Who is the real next Mary Lou?
Posted September 16, 2008on:
This article from a few days ago in the San Diego Union Tribune highlights an interesting phenomenon from this first post-Olympic month.
Shawn Johnson was in town for the filming of “Frosted Pink with a Twist,” a charity event I described in a previous post, and the Union-Tribune spoke to her between appearances at 5 local T.V. stations. Though she didn’t get the Wheaties box, Johnson has major deals with Coca-Cola, McDonald’s and adidas, among others.
As this article notes:
It’s easy to forget that Johnson didn’t win the individual all-around gold medal in Beijing (Liukin did) and that her lone gold came in the balance beam (she won silvers in team, all-around and floor exercise). But Johnson’s magnetic appeal is a lesson in Marketing 101: that what you win is sometimes less important than what you represent, and a freckled kid from America’s heartland with an infectious smile is a hot commodity.
This comes as no surprise. Johnson has an infectious smile and a tremendously upbeat personality. Liukin is graceful and beautiful, obviously, but in an almost forbidding way. Johnson simply looks more like Mary Lou.
Compare Mary Lou’s experience to Carly Patterson’s four years ago. This great article from the Los Angeles Times caught up with Patterson recently. She’s still trying to pursue that singing career, but it isn’t working out so well. As the article notes:
Four years ago, [Carly] Patterson seemed well-placed to become America’s New Sweetheart. As soon as Patterson was in position to win that gold, journalists swarmed [Mary Lou] Retton to ask if this blond-haired Texan would finally push her into the history books. “I hope so,” Retton replied. “It’s time for someone to take my place.” It didn’t happen.
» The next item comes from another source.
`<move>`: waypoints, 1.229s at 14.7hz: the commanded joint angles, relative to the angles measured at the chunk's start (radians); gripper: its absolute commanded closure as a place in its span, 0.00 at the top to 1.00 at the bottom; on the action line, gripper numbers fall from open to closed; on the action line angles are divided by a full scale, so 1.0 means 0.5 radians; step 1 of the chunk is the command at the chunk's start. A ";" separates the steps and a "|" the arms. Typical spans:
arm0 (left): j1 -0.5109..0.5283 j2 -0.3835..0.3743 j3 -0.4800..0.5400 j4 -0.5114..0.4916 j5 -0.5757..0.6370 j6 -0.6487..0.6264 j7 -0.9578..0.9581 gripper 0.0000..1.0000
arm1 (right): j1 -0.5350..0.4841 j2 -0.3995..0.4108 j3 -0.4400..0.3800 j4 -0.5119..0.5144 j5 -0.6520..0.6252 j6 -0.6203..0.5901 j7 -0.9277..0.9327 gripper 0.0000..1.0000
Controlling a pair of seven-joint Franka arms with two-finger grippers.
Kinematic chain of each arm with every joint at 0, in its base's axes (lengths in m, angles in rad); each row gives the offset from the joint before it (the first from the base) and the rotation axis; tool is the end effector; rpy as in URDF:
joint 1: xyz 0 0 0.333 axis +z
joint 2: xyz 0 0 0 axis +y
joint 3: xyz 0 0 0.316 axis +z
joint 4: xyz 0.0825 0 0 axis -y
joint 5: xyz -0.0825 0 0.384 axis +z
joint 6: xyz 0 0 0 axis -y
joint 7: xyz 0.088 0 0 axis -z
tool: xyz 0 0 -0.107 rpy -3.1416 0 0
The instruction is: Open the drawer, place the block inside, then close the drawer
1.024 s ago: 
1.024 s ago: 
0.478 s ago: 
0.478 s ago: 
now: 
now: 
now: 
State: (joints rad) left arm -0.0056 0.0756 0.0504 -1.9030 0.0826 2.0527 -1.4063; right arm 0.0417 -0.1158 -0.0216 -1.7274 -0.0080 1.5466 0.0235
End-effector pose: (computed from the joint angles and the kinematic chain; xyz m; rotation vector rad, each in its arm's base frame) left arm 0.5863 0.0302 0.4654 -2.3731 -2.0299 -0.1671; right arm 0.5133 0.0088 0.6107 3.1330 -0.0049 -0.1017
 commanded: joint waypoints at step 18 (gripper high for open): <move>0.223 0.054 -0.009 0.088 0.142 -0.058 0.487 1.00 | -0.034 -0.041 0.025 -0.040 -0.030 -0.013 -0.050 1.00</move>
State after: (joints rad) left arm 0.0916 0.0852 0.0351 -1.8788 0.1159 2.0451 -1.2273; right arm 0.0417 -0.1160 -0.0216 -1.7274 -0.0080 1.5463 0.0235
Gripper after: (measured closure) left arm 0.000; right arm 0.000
Let’s go back to Liukin and Johnson. Do we think that if Johnson had won that Liukin would be seeing as many appearance requests as Johnson is now? I’m skeptical. Patterson said of herself:
“My nature is not like Mary Lou. … Mary Lou is bubbly. I was never bubbly.”
The same is true of Liukin. She’s pleasant when she’s on talk shows, but she doesn’t draw in all populations in the crowd the same way Johnson does.
So far, this issue may be a little superficial. But then we have to think about what this means for the gymnasts, and, namely, what they can do with their fame. Some athletes, like Michelle Kwan, have become role models (and, in her case, political appointees) while others, especially those who have tried to use their athletic careers to pursue careers in entertainment, have fallen from the spotlight very quickly.
We like capitalism in this country, but, at least in our Olympic athletes (can’t say the same for professional athletes in the NBA, etc.), we want true role models too. So far, I’ve been most impressed with Chellsie Memmel’s decision to start a literacy campaign called There’s More Than One Way to Flip, which supports literacy in the greater Milwaukee area. I hope there’s more to come from the other team members.
The conclusion is best put by Evan Morgenstein, who is a big-time agent for gymnasts (Liukin is one of them … we’ll have to wait and see how he does with her):
“In the Olympics, being America’s next little sweetheart is not just about winning gold. It’s about having a story and a willingness to want to be involved in doing the things you need to do, about having an impact on young kids’ lives and about wanting to give back to your sport. When the cameras turn off you have to be willing to do things that aren’t all about making money.”